Tis that semi-annual moment where my birthday and Criterion Announcement Day overlap -- I personally feel as if this means that Criterion should send me copies of every single upcoming release I'm about to tell you about, but sadly the world doesn't work that way. Mean world. Just think -- if it did work that way that'd mean I'd be getting a copy of that complete Stanley Kubrick boxed-set that I told you about last month since that's an October release alongside the rest of these! Holy moly would that rock. That set is obviously the month's show-stopper -- the thing every cineaste will be gifted or gifting themselves for this year's holidays -- but the rest of the October line-up ain't too shabby. For two Guillermo Del Toro's Frankenstein is escaping its Netflix confines and getting a gorgeous 4K set as pictured...
... right there. Love that art! Jacob Elordi's Oscar-nominated performance is definitely the movie's highlight but I'm excited to have the entire gorgeous package off that streamer and in my greedy little hands -- the rich scenery and costumes and gore (and Jacob Elordi's little bandage underpants) is all gonna look so gorg in 4K! And since we're talking about October aka Spooky Season that's not the only horror on board the month -- no less than some lil' masterpiece called The Silence of the Lambs is hitting 4K finally! Perhaps you've heard of it? Also there's Jerzy Skolimowski's 1978 psychological thriller The Shout starring John Hurt, Susannah York, and Alan Bates (mmmm Alan Bates)...
... coming at us, a film I've seen a couple of times and liked not loved. I don't know -- I always expect more from it than it's willing to give me so I always forget what happens in it like a week later. Like reading through the plot now I am like, "Oh yeah that happened," but I find that movie weirdly unmemorable. Perhaps you disagree? Alan Bates is always worth staring at either way.
The title I'm most curious about in the October line-up though is Ngozi Onwurah’s "radically ahead-of-its-time dystopian sci-fi film" Welcome II the Terrordome from 1995 -- I have heard of this movie but very little about it and I have definitely never seen it before. But it sounds and looks really striking! Bless Criterion for rescuing something like this and putting it in front of people, then. Have any of you seen that one before?

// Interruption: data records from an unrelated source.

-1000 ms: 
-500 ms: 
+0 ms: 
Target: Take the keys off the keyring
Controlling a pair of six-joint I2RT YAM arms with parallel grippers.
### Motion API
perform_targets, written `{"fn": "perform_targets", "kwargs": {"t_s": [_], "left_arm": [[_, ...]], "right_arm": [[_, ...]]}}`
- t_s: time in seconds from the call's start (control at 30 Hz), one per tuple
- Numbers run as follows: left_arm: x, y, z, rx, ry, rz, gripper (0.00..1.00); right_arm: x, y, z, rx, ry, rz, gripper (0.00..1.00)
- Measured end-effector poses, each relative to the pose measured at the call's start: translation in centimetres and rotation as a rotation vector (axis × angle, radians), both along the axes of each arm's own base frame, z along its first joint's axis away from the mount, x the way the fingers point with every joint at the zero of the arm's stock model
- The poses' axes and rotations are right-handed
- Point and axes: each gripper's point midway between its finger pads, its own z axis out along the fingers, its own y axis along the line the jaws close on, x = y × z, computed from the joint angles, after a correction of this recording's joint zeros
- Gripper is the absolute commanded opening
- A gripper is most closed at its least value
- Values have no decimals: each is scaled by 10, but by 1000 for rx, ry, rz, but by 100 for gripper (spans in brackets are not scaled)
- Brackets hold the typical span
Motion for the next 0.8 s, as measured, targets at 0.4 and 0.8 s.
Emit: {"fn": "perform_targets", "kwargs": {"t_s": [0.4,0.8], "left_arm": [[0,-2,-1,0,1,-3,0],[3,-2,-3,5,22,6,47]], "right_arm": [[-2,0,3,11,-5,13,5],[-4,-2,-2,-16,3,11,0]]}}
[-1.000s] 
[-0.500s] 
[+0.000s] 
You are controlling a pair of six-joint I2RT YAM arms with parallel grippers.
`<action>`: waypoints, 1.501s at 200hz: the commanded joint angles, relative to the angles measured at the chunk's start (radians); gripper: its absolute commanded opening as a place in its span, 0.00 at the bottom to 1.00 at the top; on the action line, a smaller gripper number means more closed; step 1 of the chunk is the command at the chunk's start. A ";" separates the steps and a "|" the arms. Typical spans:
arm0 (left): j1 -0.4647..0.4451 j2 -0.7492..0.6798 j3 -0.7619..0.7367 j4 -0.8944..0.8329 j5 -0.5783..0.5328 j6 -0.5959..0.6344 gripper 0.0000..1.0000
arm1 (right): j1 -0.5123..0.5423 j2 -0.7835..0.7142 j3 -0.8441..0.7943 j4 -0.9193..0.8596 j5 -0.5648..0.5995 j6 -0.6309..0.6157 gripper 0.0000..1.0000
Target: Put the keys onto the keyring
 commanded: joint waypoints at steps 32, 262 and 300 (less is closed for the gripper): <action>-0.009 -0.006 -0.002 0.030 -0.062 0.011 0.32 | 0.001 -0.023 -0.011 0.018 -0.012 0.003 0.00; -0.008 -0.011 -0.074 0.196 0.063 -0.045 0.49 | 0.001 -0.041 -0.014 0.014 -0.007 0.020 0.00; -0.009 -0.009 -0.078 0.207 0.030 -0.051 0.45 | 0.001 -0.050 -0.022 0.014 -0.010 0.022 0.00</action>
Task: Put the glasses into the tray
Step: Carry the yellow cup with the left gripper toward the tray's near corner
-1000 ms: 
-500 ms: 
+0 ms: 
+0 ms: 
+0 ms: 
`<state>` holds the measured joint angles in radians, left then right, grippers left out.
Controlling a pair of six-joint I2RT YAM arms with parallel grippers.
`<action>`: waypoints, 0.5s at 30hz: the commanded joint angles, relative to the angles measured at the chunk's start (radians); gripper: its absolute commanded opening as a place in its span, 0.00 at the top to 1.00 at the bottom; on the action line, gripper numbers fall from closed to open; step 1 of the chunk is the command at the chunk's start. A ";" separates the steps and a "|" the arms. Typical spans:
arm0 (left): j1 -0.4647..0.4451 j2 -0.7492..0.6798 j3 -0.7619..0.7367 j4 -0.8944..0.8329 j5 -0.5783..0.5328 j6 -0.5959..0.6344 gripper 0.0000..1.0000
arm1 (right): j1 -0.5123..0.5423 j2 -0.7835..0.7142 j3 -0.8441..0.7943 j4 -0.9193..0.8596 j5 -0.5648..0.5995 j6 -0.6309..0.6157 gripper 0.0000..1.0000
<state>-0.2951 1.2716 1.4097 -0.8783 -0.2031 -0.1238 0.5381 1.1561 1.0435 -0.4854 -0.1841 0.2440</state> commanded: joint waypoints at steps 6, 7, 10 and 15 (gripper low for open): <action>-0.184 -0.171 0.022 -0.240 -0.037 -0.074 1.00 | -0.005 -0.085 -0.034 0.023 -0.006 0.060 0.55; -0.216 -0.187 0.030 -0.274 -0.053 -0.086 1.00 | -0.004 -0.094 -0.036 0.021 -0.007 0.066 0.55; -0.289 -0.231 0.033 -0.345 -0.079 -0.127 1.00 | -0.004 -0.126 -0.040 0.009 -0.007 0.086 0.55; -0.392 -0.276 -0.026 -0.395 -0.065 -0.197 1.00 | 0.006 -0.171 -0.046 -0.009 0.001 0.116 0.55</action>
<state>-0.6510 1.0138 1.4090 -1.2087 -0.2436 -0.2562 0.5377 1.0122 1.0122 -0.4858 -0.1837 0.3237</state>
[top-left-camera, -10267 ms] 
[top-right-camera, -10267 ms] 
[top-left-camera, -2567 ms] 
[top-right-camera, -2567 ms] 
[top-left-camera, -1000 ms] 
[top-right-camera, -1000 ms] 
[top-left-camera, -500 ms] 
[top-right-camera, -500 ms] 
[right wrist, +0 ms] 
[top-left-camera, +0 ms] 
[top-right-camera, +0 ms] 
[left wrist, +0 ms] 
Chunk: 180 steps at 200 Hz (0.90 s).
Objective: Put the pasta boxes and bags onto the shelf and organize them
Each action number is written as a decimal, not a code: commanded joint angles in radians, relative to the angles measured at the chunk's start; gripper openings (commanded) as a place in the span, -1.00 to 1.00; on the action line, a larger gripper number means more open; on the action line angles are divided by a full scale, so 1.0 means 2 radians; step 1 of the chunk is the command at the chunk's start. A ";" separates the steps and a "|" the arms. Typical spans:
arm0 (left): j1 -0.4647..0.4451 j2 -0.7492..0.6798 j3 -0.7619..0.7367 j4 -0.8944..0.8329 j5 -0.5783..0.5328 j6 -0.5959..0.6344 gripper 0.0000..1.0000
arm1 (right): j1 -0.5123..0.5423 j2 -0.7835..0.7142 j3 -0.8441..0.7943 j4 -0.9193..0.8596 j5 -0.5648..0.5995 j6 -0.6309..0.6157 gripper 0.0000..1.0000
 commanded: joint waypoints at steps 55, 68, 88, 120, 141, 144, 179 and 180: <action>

Speaking more of movies I haven't seen -- there's Ulli Edel's 1981 drug-addict flick Christiane F. which... I've admitted this before on here but I really don't like watching addiction movies anymore. They're always so miserable and unplesant and wallow-y, you know? I have had my fill of addiction dramas. No more watching needles go into veins in close-up, no more puke dribbling on chins and people groveling for pennies to get their fix -- I just don't need it anymore! Let the youth learn their lessons; I got it. That said the fact that one David Bowie did this movie's soundtrack is whispering my name all the same... maybe I can just go listen to the soundtrack on Apple Music and be fine that way. We'll see. Anyway the final October release is one of Criterion's always-fantastic Eclipse box-sets -- this one is "The First Films of Samuel Fuller" which includes I Shot Jesse James, The Baron of Arizona, and The Steel Helmet, aka two Westerns and one War movie. And even though, like drug movies I generally can do without Westerns, I've actually seen The Baron of Arizona before! It's because it's a Vincent Price movie though, and I try to see all of those. He's Vinnie fuckin' Price after all!